New Mexico Suffragists
Many women worked hard to obtain the right to vote for New Mexico women. We will be featuring several in the coming months.
Nina Otero-Warren Julia Brown Asplund Cora Armstrong Kellam
Nina Otero-Warren
Pioneer of Women’s Rights in New Mexico
By: Meredith Machen
Nina Otero-Warren is a pioneering suffragist, political figure, and educator in early twentieth-century New Mexico.
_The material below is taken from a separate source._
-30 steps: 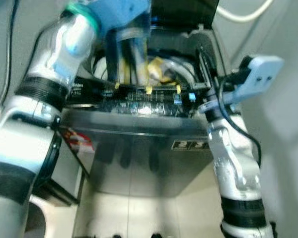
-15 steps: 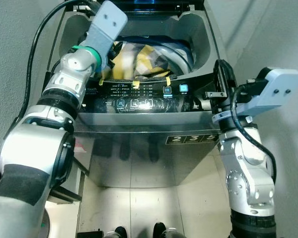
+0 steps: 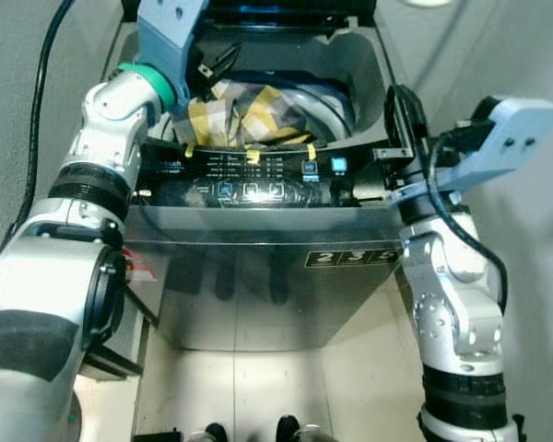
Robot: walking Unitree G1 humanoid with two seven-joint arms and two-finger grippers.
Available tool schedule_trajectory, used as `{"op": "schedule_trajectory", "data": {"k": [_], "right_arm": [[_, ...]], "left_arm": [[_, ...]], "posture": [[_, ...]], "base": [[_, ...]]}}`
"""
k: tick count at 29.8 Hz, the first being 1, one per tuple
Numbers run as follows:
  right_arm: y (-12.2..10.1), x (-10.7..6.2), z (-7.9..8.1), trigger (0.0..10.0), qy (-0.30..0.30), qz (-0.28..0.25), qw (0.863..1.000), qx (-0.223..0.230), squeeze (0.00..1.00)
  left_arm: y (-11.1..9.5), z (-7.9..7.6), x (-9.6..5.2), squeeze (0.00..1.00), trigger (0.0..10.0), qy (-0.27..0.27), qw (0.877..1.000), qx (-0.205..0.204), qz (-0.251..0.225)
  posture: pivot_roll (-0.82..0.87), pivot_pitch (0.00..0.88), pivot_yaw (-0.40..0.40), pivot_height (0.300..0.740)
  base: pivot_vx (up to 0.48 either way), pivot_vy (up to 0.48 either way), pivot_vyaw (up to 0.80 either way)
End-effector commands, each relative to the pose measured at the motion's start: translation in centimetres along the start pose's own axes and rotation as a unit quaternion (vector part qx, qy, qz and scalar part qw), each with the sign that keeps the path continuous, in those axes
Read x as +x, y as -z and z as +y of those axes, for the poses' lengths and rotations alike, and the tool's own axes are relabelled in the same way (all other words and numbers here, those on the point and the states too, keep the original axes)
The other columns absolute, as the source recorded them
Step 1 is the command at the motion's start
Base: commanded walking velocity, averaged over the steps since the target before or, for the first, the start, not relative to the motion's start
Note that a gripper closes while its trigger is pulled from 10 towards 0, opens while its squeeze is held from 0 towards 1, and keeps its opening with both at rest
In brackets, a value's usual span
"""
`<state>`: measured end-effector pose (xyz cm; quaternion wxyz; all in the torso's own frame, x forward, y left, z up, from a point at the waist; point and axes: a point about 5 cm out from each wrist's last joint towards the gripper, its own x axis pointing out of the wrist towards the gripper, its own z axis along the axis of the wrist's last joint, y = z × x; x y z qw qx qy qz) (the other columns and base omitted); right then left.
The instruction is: Clothes washing
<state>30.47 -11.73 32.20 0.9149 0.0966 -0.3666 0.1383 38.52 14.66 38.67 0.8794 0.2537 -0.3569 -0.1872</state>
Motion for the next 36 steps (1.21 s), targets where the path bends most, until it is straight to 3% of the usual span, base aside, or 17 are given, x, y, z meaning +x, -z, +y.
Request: {"op": "schedule_trajectory", "data": {"k": [1, 2, 4, 6, 7, 10, 14, 16, 17, 18, 20, 22, 23, 25, 27, 31, 36], "right_arm": [[0.0, 0.0, 0.1, 10.0, -0.005, -0.007, 1.0, 0.005, 0.0], [0.2, 0.3, 0.2, 10.0, -0.012, -0.006, 1.0, 0.01, 0.0], [0.2, 0.3, 0.2, 10.0, -0.012, -0.006, 1.0, 0.01, 0.0], [0.6, 0.8, 0.6, 10.0, -0.025, -0.005, 1.0, 0.018, 0.0], [0.6, 0.8, 0.6, 10.0, -0.025, -0.005, 1.0, 0.018, 0.0], [0.9, 1.3, 1.0, 10.0, -0.037, -0.007, 0.999, 0.028, 0.0], [1.0, 1.4, 1.1, 10.0, -0.04, -0.008, 0.999, 0.03, 0.0], [1.2, 1.4, 1.0, 10.0, -0.041, -0.008, 0.999, 0.03, 0.0], [1.2, 1.4, 1.0, 10.0, -0.041, -0.008, 0.999, 0.03, 0.0], [1.4, 1.3, 0.8, 10.0, -0.039, -0.007, 0.999, 0.029, 0.0], [1.4, 1.3, 0.8, 10.0, -0.039, -0.007, 0.999, 0.029, 0.0], [1.9, 1.1, 0.5, 10.0, -0.035, 0.0, 0.999, 0.027, 0.0], [1.9, 1.1, 0.5, 10.0, -0.035, 0.0, 0.999, 0.027, 0.0], [2.6, 0.7, 0.2, 10.0, -0.034, 0.013, 0.999, 0.024, 0.0], [2.8, 0.6, 0.2, 10.0, -0.034, 0.017, 0.999, 0.024, 0.0], [6.5, -1.2, -1.1, 10.0, 0.001, 0.092, 0.994, 0.054, 0.0], [8.3, -2.7, -1.2, 10.0, 0.007, 0.127, 0.99, 0.067, 0.0]], "left_arm": [[-0.9, -0.3, 0.2, 0.0, 10.0, 0.002, 1.0, 0.017, -0.022], [-1.6, -1.3, -0.7, 0.0, 10.0, 0.001, 0.998, 0.039, -0.05], [-1.6, -1.3, -0.7, 0.0, 10.0, 0.001, 0.998, 0.039, -0.05], [-3.1, -2.9, -2.4, 0.0, 10.0, 0.005, 0.996, 0.045, -0.079], [-3.1, -2.9, -2.4, 0.0, 10.0, 0.005, 0.996, 0.045, -0.079], [-3.8, -4.0, -4.3, 0.0, 10.0, 0.006, 0.994, 0.058, -0.089], [-3.8, -4.3, -5.0, 0.0, 10.0, 0.01, 0.993, 0.071, -0.09], [-3.5, -4.7, -6.1, 0.0, 10.0, -0.022, 0.997, 0.031, -0.074], [-3.5, -4.7, -6.1, 0.0, 10.0, -0.022, 0.997, 0.031, -0.074], [-3.1, -4.8, -7.2, 0.0, 10.0, -0.055, 0.997, -0.017, -0.048], [-3.1, -4.8, -7.2, 0.0, 10.0, -0.055, 0.997, -0.017, -0.048], [-2.4, -5.2, -8.6, 0.0, 10.0, -0.081, 0.995, -0.063, -0.016], [-2.4, -5.2, -8.6, 0.0, 10.0, -0.081, 0.995, -0.063, -0.016], [-1.7, -5.7, -10.0, 0.0, 10.0, -0.106, 0.989, -0.103, 0.018], [-1.5, -5.7, -10.3, 0.0, 10.0, -0.113, 0.987, -0.114, 0.026], [-0.4, -6.3, -11.9, 0.0, 10.0, -0.139, 0.971, -0.186, 0.058], [-0.5, -7.0, -12.8, 0.0, 10.0, -0.108, 0.974, -0.185, 0.071]], "posture": [[0.04, 0.169, -0.019, 0.731], [0.06, 0.149, -0.032, 0.731], [0.06, 0.149, -0.032, 0.731], [0.09, 0.12, -0.047, 0.731], [0.09, 0.12, -0.047, 0.731], [0.11, 0.103, -0.052, 0.731], [0.11, 0.102, -0.052, 0.731], [0.11, 0.095, -0.048, 0.731], [0.11, 0.095, -0.048, 0.731], [0.12, 0.092, -0.046, 0.731], [0.12, 0.092, -0.046, 0.731], [0.13, 0.086, -0.051, 0.731], [0.13, 0.086, -0.051, 0.731], [0.12, 0.077, -0.056, 0.731], [0.12, 0.077, -0.056, 0.731], [0.14, 0.052, -0.075, 0.731], [0.14, 0.042, -0.077, 0.731]], "base": [[0.0, 0.0, 0.0], [0.0, 0.0, 0.0], [0.0, 0.0, 0.0], [0.0, 0.0, 0.0], [0.0, 0.0, 0.0], [0.0, 0.0, 0.0], [0.0, 0.0, 0.0], [0.0, 0.0, 0.0], [0.0, 0.0, 0.0], [0.0, 0.0, 0.0], [0.0, 0.0, 0.0], [0.0, 0.0, 0.0], [0.0, 0.0, 0.0], [0.0, 0.0, 0.0], [0.0, 0.0, 0.0], [0.0, 0.0, 0.0], [0.0, 0.0, 0.0]]}}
Descended from a family with Hispano roots which go back to original colonizing expeditions by Spain of Nuevo Mexico, she was born near Los Lunas in 1881.
For the rest of the story, see Nina Otero-Warren’s bio page
Julia Brown Asplund
Pioneer of Women’s Rights in New Mexico
By Jeanne M. Logsdon, Regents Professor Emerita, University of New Mexico
Julia Brown Asplund was a leader in New Mexico’s fight for women’s suffrage between 1911 and 1920. She served as president of the New Mexico Federation of Women’s Clubs from 1914-16 and helped to organize the automobile parade of more than 150 women to challenge U.S. Senator Thomas Catron’s views on suffrage in October 1915. A few months later in February 1916, she was instrumental in forming the New Mexico chapter of the Congressional Union for Woman Suffrage and served as a vice chairman. She was nominated to run for governor by the New Mexico Women’s Party (successor of the Congressional Union) in 1920, but declined the nomination. Julia was also a trained librarian who devoted her professional life to expanding library services throughout the state. She lobbied for state financial support and served in many leadership positions to improve library access and quality.
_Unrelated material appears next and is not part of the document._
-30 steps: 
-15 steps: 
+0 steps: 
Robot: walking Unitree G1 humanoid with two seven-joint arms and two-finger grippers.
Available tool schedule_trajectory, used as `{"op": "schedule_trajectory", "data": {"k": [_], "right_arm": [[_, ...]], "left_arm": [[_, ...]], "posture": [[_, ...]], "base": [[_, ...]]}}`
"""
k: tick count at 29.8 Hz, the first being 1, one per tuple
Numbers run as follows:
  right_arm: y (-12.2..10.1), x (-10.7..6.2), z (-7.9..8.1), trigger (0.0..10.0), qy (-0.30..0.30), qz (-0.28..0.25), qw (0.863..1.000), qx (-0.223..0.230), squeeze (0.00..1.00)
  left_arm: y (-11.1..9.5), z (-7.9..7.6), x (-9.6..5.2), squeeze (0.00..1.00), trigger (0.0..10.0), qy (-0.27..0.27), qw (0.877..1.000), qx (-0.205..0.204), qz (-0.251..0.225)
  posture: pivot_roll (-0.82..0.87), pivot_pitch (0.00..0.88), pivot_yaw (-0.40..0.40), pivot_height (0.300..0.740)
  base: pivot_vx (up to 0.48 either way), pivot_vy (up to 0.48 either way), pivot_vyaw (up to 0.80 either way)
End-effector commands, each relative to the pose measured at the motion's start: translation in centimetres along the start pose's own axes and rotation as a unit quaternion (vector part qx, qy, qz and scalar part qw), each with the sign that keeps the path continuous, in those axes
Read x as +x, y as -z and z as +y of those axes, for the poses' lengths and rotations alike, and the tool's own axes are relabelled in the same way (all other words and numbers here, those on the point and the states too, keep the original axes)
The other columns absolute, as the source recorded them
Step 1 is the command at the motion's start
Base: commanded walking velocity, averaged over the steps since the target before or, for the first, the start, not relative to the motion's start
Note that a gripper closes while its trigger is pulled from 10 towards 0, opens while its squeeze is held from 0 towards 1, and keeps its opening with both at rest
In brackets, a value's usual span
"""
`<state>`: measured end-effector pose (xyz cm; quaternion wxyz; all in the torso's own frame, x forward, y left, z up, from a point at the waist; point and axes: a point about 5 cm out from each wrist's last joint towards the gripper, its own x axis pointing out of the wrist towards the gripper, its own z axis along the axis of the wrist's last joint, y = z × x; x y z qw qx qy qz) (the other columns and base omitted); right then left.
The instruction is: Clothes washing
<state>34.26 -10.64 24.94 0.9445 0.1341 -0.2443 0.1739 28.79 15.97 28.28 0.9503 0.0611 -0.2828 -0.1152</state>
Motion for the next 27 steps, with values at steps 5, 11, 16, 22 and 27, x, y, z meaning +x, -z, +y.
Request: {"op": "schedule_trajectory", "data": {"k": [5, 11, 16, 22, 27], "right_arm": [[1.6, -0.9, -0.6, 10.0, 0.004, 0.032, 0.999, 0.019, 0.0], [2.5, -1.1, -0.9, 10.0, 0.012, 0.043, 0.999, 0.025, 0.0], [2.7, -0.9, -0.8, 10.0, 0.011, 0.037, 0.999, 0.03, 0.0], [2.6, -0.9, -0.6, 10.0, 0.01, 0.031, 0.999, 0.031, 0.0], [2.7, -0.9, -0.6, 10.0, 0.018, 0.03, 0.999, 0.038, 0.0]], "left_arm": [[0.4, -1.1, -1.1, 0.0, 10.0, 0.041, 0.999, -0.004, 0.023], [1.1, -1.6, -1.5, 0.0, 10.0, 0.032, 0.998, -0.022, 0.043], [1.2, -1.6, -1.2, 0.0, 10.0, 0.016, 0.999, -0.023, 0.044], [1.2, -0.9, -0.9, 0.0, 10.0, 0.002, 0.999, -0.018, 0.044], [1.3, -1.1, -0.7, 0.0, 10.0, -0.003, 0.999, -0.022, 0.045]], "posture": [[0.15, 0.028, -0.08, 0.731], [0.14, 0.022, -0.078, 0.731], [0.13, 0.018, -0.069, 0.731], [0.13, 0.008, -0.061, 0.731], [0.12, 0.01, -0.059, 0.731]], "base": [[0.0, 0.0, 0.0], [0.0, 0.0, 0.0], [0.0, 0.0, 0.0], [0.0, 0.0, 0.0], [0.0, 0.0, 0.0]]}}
For the rest of the story, see Julia Brown Asplund’s bio page
Cora Armstrong Kellam
Teacher, suffrage and equal rights activist
By Philip Koch, Undergraduate, University of North Carolina at Greensboro
Cora Armstrong Kellam, a leader in the New Mexico campaign for woman’s suffrage and equal rights, was born in Kansas in 1872. By 1895, Cora Armstrong worked as a schoolteacher and lived in Albuquerque. In 1896, while New Mexico was still a U.S. territory, she began her engagement in suffrage organization activities. The next year, she married Arthur Kellam, a railroad engineer.
For the rest of the story, see Cora Armstrong Kellam’s bio page. (note: this links to the Alexander Street’s Online Biographical Dictionary of the Women Suffrage movement in the United States)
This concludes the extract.